Either it was this great trading opportunity you missed or a trade that lost you more than it was originally planned, regret is one of the most commonly experienced emotions in trading. Something went wrong and you feel disappointed and responsible for it-that’s regret.
All emotions we experience in trading are interconnected-one precedes or follows the other, one is at the core of the other, or everything is part of a larger emotional cycle that all traders go through. We always try to banish unpleasant emotions from our lives which as we have seen earlier in Emotional Control is completely futile. We always struggle too hard not to have a certain emotion, not to feel sad, not to feel regretful, not to be anxious. We are trying with every possible way: rationalizing, justifying, arguing with our emotions. We distract ourselves perhaps by engaging in an activity,socializing, drinking, running. That’s all good. That’s all great, immediate, short-term relief.
In trading, regret avoidance may lead us to engage in ineffective trading decisions that will eventually cause more regret. For example, it may encourage traders to hold losing positions too long or close winning positions too fast so that they secure some profit. If you recently had a significant loss , and you decide to take a new trade your mind will be probably telling you: “I cannot afford to lose anymore, the market will reverse sooner or later”, so you stay in longer than you should. This decision is based on another emotion, that is hope. Or if your trade is making some profit, you may choose to lock in the profit, which will often be lower than you originally planned, fearing that you may have a similar experience of loss.
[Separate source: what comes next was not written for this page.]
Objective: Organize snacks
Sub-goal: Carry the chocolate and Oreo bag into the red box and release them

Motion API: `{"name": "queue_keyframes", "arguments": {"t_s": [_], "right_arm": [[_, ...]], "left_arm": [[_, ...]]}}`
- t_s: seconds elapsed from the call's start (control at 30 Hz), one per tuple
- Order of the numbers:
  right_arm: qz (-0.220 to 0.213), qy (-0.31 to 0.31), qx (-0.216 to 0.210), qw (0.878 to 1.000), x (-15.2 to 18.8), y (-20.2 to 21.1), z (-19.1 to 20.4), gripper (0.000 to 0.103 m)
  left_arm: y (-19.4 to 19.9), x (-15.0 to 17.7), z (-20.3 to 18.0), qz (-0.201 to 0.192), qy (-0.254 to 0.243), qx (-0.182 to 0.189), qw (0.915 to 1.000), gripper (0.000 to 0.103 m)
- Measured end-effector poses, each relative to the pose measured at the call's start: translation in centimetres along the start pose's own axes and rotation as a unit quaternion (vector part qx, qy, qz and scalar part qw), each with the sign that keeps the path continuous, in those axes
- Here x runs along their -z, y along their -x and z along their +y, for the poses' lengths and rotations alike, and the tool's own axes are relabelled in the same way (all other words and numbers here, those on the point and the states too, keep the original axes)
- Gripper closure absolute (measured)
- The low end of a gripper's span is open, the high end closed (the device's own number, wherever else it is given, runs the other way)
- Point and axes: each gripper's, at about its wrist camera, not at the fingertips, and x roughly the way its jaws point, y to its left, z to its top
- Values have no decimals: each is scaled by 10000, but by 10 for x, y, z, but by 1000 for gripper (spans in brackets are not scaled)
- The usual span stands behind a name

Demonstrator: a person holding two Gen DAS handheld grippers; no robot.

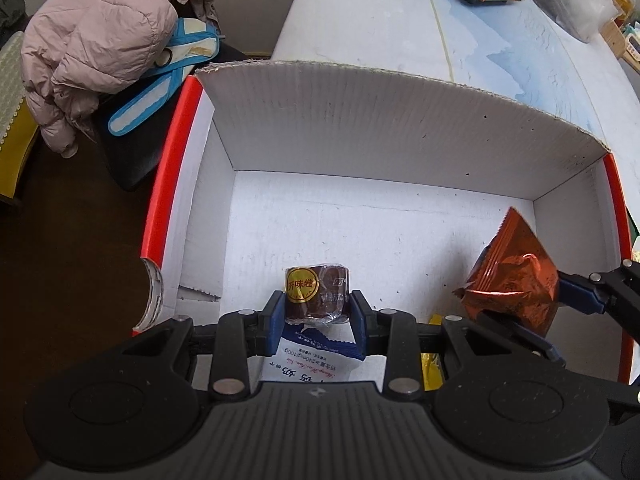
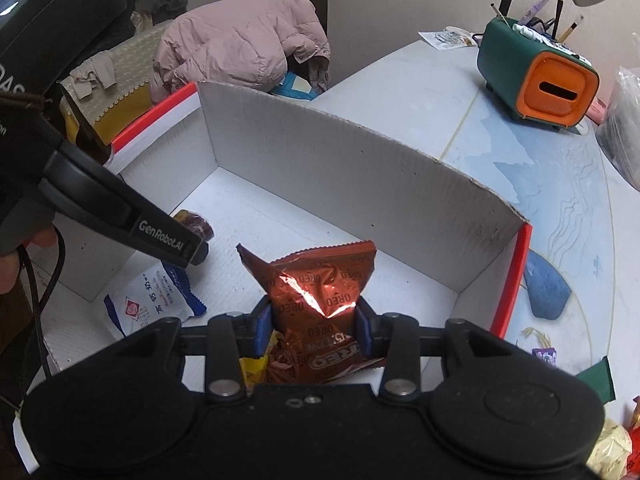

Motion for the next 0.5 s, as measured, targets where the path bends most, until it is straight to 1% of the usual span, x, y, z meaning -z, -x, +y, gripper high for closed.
{"name": "queue_keyframes", "arguments": {"t_s": [0.1,0.13,0.17,0.2,0.23,0.27,0.4,0.5], "right_arm": [[38,-44,-14,10000,0,-1,0,61],[37,-47,12,10000,0,-1,0,59],[27,-54,28,10000,1,-1,-1,57],[8,-68,25,10000,2,0,-1,56],[-12,-86,17,10000,2,2,-1,54],[-34,-106,10,9999,3,3,-2,51],[-132,-150,-15,9998,5,13,-1,49],[-220,-182,-38,9996,7,22,-2,45]], "left_arm": [[0,0,0,39,9,12,10000,70],[1,1,0,27,27,27,10000,69],[1,1,1,24,58,53,10000,67],[2,1,1,20,94,84,9999,60],[4,2,2,-6,124,108,9999,58],[5,3,3,-44,136,116,9998,58],[15,9,2,-217,108,162,9996,57],[23,14,1,-369,67,198,9991,57]]}}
In both cases,what traders do is trying to avoid further loss and further regret. But regret, like all emotions, carries a message. There are probably elements to be improved in our method of trading or there may be more willingness to experience inevitable losses that we must learn to cultivate. Once we learn to recognise regret, then we can also learn to respond to it in a more constructive manner and hopefully make consistent profits.